Florida Keys News
Tuesday, October 9, 2012
Study: Florida Keys lionfish population is still exploding

A recently released study of lionfish in the Florida Keys paints a bleak picture, as their population has increased sixfold in the course of a year.

However, the report does show how dive operators and recreational divers are keeping the invasive species from getting a foothold on local wrecks by targeting them with pole spears and spear guns.

In 2010, researchers estimated there were 89,000 lionfish in Keys waters. By the end of 2011, those estimates jumped to 335,000 fish, which is likely a conservative estimate since lionfish hide in the reef, said Ben Ruttenberg, fishery biologist with National Oceanic and Atmospheric Administration (NOAA) Fisheries.

For the first time since lionfish were spotted in the Keys, Ruttenberg and NOAA Fisheries have documented their population explosion throughout the Florida Keys National Marine Sanctuary. Scientists are now able to determine how quickly the invasive species is multiplying, according the September edition of the Bulletin of Marine Science.

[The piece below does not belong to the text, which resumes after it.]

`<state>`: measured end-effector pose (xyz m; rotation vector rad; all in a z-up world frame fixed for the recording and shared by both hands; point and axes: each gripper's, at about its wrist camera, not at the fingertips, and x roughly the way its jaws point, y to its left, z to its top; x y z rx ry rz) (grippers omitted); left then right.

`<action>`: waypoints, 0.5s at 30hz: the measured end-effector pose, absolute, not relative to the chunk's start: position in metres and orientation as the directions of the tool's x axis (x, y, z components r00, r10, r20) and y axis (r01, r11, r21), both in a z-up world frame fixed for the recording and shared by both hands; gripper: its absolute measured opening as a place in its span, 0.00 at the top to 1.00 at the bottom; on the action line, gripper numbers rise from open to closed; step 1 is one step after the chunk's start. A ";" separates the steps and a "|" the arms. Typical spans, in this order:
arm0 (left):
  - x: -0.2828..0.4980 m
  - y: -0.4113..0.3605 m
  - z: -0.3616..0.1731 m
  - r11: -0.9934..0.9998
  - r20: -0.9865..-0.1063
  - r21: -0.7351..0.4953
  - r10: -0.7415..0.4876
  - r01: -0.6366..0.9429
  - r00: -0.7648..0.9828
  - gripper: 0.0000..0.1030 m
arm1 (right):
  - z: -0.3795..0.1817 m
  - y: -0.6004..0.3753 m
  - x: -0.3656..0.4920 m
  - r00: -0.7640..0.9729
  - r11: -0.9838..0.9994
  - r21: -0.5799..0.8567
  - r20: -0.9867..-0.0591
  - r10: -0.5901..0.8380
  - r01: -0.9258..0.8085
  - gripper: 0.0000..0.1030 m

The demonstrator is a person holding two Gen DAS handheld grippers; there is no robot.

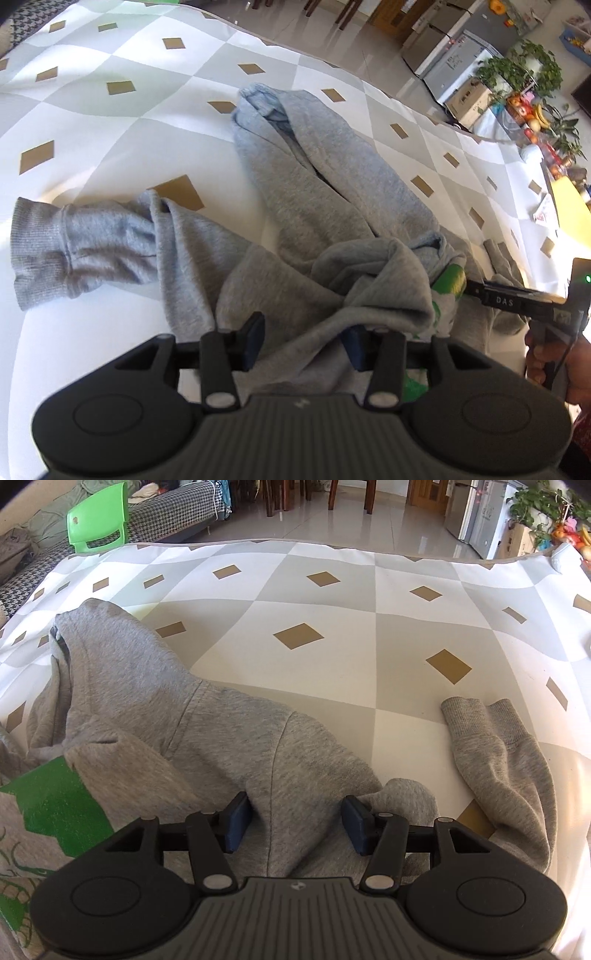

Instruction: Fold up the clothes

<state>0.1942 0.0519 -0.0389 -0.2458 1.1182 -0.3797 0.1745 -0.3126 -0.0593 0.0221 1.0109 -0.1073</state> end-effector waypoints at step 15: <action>0.230 0.106 -0.042 0.958 -0.846 -0.279 -0.213 -0.065 0.489 0.50 | -0.059 -0.327 0.185 0.515 0.979 -0.080 -0.841 -0.166 0.186 0.43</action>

Lionfish have been present in low numbers along the east coast of Florida since the 1980s, but were not reported in the Florida Keys until January 2009. Since that time, the average size of lionfish also has increased, the study states. Scientists expected lionfish to eventually appear and increase in abundance in the Keys, but the rate of increase is both surprising and alarming, according to the report.

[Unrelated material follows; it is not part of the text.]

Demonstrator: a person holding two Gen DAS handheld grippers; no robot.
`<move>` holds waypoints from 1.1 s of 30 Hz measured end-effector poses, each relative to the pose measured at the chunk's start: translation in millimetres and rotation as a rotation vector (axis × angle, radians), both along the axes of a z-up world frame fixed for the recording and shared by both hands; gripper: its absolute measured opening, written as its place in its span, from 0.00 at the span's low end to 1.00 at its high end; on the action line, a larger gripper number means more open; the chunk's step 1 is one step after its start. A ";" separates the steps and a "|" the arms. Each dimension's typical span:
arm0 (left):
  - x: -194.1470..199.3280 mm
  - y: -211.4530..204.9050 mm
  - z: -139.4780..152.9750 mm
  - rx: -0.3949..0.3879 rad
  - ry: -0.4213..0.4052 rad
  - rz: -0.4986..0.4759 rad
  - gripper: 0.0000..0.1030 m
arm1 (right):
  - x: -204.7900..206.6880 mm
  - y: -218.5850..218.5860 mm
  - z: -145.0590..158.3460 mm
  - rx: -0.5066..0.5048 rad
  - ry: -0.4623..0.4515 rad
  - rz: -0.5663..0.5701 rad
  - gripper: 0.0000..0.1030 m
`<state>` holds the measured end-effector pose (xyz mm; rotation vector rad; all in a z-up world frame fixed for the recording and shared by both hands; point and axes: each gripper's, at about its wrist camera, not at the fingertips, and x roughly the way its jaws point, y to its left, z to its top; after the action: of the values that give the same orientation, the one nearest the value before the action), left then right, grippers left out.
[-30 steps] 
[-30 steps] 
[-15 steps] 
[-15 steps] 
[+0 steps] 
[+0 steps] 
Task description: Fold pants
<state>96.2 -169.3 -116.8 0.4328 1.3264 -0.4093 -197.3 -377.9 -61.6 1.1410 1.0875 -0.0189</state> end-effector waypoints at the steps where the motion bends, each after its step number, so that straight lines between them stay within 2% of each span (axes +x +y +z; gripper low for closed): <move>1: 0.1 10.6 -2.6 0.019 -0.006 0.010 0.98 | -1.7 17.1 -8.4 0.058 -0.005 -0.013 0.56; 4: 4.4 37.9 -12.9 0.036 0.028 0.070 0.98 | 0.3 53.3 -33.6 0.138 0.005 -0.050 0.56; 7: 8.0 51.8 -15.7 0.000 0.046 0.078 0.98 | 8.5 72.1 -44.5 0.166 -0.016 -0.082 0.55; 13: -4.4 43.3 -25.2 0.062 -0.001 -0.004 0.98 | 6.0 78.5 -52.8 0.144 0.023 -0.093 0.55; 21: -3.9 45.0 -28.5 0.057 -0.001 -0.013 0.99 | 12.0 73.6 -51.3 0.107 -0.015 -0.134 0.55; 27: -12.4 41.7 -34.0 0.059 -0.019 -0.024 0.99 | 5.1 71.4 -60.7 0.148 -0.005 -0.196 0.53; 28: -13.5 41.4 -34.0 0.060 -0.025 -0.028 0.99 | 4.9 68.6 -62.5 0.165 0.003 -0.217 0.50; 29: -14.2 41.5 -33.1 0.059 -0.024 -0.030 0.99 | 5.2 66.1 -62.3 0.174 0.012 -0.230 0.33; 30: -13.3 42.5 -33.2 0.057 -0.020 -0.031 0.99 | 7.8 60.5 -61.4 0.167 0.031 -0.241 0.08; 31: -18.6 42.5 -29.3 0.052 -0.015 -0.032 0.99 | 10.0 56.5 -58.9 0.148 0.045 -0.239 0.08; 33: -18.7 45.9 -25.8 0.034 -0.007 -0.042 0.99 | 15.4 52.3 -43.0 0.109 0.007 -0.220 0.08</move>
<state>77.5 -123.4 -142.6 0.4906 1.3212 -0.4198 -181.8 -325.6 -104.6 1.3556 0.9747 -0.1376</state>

"The invasion is happening quickly and progressing rapidly," said Ruttenberg.

Lionfish are voracious predators and are likely impacting native species, disrupting the ecology of the area they invade, Ruttenberg said. Lionfish have no natural predators in their invaded range in the Caribbean and Atlantic.

While the report illustrates a grim future, it shows how spear fishermen are helping to control the populations in a limited way. Artificial reefs were the only habitat category that did not see an increase in lionfish population between 2010 and 2011, the report states.

"Many recreational divers have begun carrying lionfish-removal devices such as small spears, which may partly account for the lack of increase in frequency of occurrence between 2010 and 2011 in this habitat," the report states.

One of those divers is Jason Ward, a dive master with Lost Reef Adventures in Key West. Ward's record for lionfish on the Vandenberg artificial reef is 14 in five minutes, he said. His two day record on the wreck is 24. However, he said the fish seem to be getting smarter and have begun to hide deeper in the wreck and surrounding area.

Sanctuary officials have not been shy in saying there is no closed season, no bag limit and no size limit for lionfish. The sanctuary, along with Reef Environmental Education Foundation (REEF), has conducted lionfish derbies in the past two years.

Key West Dive Master Randy Pekarik has watched the lionfish population explode on some of the deeper wrecks -- those not obtainable by many divers as they are at depths greater than 150 feet.

In 2010, Pekarik dove the USS Curb off Key West and did not see any lionfish. He dove it again six months ago and the wreck was "loaded" with the species.

"They were so thick I thought I was going to get stuck [by their venomous barbs]," Pekarik said. "They need to come up with a comprehensive plan to eradicate these."

But NOAA officials don't see that happening.

There simply will "not be enough divers to control the lionfish population," Ruttenberg said.

Keys commercial trap fishermen and restaurants are also doing their part to get the lionfish off Keys' reefs and onto people's dinner plates.

In the past year, Conch Key-based commercial lobster fisherman Gary Nichols and others have been selling lionfish to several Upper Keys restaurants. The taste and texture has been likened to that of hogfish or snapper.

Nichols has been known to bring home as many as 100 pounds of lionfish a day, selling it for $6 a pound. He has earned the nickname, "The Lion King."

Nearly all of the traps that are in water deeper than 140 feet have at least one lionfish inside, he said. Nichols' main clients are Lazy Days restaurant in Islamorada and The Conch House in Key Largo. He said they take as many as he can bring in.